--- Dataset records ---
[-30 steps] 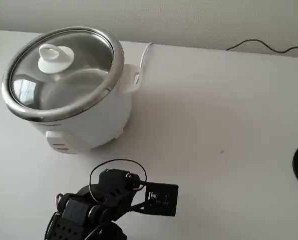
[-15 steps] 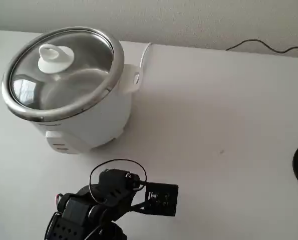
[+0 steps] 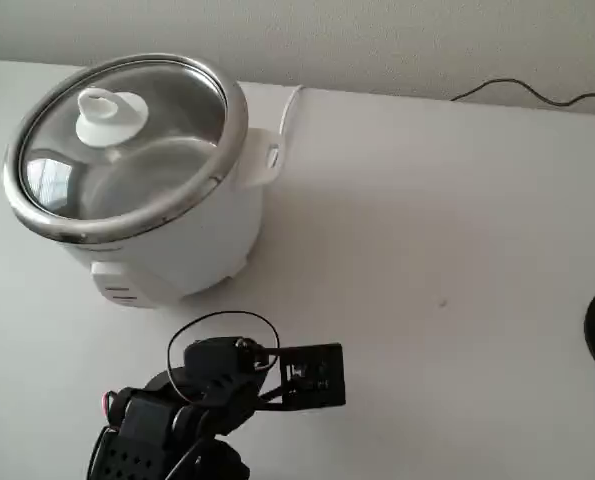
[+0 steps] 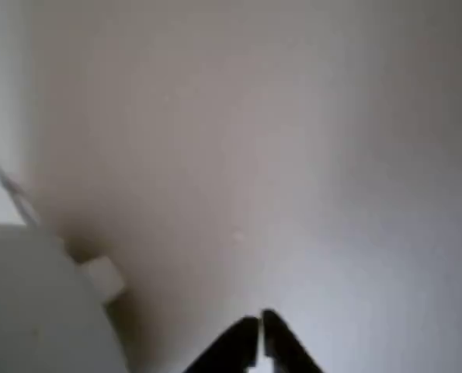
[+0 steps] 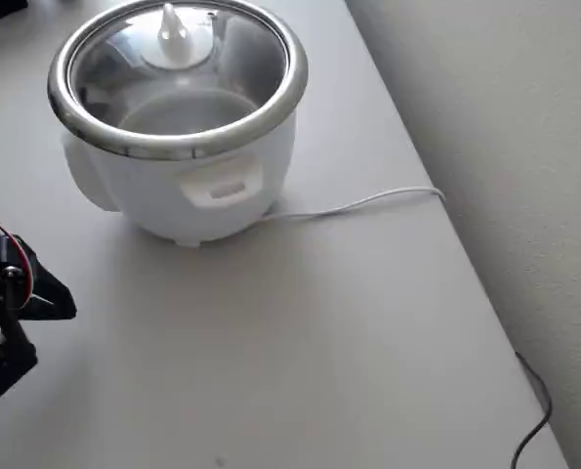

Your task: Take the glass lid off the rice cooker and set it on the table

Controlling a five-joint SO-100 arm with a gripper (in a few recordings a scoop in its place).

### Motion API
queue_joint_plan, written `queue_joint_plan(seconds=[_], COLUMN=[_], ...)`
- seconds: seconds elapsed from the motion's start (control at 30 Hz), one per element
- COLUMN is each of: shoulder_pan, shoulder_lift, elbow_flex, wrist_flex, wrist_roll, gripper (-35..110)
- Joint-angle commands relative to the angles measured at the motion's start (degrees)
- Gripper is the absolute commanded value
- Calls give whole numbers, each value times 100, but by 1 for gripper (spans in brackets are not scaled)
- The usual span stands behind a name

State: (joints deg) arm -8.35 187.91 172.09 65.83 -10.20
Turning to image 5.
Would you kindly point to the grey round container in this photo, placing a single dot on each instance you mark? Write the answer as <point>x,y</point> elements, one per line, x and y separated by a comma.
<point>173,215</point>

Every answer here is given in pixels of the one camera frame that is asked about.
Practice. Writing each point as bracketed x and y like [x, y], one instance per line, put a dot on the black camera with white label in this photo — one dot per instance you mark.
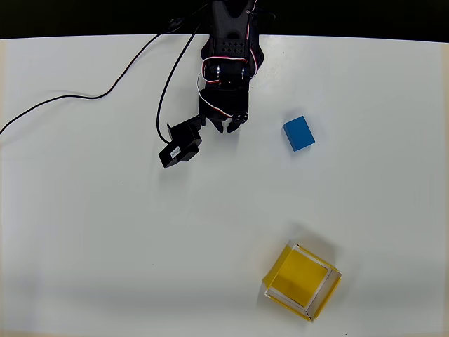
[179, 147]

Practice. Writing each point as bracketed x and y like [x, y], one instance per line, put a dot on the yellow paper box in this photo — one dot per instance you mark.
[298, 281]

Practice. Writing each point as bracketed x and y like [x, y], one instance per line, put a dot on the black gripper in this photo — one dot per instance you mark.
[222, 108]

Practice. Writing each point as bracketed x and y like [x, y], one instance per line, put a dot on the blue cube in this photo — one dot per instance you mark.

--- Work instructions ---
Wherever the word "answer" appears in a line of the data above, copy that line.

--- Response below ---
Would you kindly point to the grey round container in this photo, placing a single dot on each instance you mark? Write the answer as <point>x,y</point> elements, one per line, x and y separated by a comma.
Every answer here is given in pixels of the one camera frame that is asked about.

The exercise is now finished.